# [Task statement]
Somewhere below, one line contains "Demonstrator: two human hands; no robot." and a later line contains "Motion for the". Output those two lines and everything between them exactly, and nothing else.

# [Material for this task]

::::::::::

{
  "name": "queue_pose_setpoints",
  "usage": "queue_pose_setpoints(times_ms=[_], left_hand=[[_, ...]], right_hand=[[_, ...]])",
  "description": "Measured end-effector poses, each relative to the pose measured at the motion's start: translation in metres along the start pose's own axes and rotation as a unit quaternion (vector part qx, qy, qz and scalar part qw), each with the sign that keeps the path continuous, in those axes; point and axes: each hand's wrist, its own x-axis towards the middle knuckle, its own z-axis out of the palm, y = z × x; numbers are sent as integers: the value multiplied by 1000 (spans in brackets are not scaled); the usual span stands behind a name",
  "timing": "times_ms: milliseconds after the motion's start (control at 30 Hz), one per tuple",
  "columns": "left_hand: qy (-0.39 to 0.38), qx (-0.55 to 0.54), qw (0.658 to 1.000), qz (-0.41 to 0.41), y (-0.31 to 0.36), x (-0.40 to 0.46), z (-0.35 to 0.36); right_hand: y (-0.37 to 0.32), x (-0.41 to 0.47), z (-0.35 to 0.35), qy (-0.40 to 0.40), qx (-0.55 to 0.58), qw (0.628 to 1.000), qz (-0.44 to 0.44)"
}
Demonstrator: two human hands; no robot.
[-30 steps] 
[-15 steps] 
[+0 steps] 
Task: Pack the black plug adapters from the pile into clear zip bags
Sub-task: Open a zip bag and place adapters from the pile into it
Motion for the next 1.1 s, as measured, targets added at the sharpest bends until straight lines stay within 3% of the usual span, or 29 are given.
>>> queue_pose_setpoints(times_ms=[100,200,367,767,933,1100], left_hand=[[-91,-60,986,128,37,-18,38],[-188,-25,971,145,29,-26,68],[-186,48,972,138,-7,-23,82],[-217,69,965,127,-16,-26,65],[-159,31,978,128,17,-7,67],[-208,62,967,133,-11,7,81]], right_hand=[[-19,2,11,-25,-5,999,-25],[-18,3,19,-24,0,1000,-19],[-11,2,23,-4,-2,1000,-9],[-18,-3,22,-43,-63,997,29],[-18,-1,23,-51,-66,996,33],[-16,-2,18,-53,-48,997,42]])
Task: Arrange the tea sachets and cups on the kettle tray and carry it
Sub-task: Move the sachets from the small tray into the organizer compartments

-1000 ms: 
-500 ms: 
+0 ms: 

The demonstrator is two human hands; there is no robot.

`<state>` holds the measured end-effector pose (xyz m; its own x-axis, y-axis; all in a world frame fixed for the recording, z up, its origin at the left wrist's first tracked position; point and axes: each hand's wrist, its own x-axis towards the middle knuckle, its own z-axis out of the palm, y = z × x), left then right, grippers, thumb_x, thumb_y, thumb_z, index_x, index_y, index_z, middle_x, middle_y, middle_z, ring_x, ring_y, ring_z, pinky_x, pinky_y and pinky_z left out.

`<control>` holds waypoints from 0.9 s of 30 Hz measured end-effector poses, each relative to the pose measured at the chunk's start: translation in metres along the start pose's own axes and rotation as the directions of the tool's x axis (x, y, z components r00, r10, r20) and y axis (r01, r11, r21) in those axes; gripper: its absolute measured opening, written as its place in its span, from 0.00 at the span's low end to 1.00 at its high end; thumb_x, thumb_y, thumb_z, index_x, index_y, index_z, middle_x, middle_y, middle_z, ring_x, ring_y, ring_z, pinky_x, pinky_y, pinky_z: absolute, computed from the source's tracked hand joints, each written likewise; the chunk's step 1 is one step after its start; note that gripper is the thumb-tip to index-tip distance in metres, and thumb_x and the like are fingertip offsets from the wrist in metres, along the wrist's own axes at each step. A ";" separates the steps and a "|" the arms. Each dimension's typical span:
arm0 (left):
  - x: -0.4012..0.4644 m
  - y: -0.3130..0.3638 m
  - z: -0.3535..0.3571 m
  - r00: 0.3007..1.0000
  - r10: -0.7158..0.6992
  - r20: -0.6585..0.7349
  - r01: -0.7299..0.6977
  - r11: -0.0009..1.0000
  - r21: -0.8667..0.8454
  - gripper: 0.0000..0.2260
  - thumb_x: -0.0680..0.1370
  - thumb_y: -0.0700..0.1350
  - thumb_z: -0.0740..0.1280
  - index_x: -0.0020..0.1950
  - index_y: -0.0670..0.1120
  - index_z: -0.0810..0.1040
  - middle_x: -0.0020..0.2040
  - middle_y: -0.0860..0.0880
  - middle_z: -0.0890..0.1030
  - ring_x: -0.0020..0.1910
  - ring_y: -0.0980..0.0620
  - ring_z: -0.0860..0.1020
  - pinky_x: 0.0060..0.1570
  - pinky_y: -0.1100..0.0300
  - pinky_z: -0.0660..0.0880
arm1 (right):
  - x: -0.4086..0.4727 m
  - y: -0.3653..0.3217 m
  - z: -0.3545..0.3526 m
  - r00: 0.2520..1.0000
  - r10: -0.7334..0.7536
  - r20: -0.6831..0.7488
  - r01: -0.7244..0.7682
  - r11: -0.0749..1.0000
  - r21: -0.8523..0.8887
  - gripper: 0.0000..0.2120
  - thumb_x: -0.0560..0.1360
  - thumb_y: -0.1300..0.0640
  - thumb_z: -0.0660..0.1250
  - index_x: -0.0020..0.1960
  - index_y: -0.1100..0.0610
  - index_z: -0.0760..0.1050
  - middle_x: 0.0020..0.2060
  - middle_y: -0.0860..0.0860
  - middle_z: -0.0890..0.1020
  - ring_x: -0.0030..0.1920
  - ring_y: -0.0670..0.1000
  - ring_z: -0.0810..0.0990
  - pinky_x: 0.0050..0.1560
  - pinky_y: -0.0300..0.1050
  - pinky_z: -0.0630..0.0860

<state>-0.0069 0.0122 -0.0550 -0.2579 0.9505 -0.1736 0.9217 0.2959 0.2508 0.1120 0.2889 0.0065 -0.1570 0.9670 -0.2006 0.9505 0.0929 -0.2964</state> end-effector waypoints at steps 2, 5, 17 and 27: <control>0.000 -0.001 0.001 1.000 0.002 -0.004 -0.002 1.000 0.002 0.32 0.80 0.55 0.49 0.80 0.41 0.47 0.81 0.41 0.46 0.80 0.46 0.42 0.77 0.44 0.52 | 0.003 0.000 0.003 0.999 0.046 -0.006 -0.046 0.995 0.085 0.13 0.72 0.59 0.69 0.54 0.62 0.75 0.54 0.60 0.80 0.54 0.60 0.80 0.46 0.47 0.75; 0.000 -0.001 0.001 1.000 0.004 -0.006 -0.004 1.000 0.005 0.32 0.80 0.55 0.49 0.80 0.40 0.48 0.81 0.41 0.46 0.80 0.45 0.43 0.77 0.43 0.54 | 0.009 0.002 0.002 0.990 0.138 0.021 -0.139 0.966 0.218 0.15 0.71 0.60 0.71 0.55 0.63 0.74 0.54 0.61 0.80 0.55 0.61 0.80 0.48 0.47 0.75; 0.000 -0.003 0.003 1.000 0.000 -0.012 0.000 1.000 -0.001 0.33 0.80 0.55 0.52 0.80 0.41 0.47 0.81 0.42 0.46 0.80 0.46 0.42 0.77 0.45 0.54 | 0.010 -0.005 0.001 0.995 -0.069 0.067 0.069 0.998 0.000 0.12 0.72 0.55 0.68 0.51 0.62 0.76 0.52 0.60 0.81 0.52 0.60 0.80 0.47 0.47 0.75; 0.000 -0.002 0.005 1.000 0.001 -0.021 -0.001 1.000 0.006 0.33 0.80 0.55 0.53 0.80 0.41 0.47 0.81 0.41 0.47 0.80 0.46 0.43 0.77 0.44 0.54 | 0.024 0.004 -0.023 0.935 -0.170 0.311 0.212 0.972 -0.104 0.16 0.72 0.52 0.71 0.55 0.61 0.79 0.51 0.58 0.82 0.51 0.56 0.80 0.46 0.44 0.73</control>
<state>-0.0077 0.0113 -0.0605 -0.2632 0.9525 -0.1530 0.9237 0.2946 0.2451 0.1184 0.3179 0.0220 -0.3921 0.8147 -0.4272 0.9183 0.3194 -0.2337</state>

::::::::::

# [Problem solution]
Demonstrator: two human hands; no robot.
[-30 steps] 
[-15 steps] 
[+0 steps] 
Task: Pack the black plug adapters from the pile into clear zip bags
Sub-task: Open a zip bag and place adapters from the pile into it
Motion for the next 1.1 s, as measured, targets added at the sharpest bends until straight lines stay within 3% of the usual span, or 29 are given.

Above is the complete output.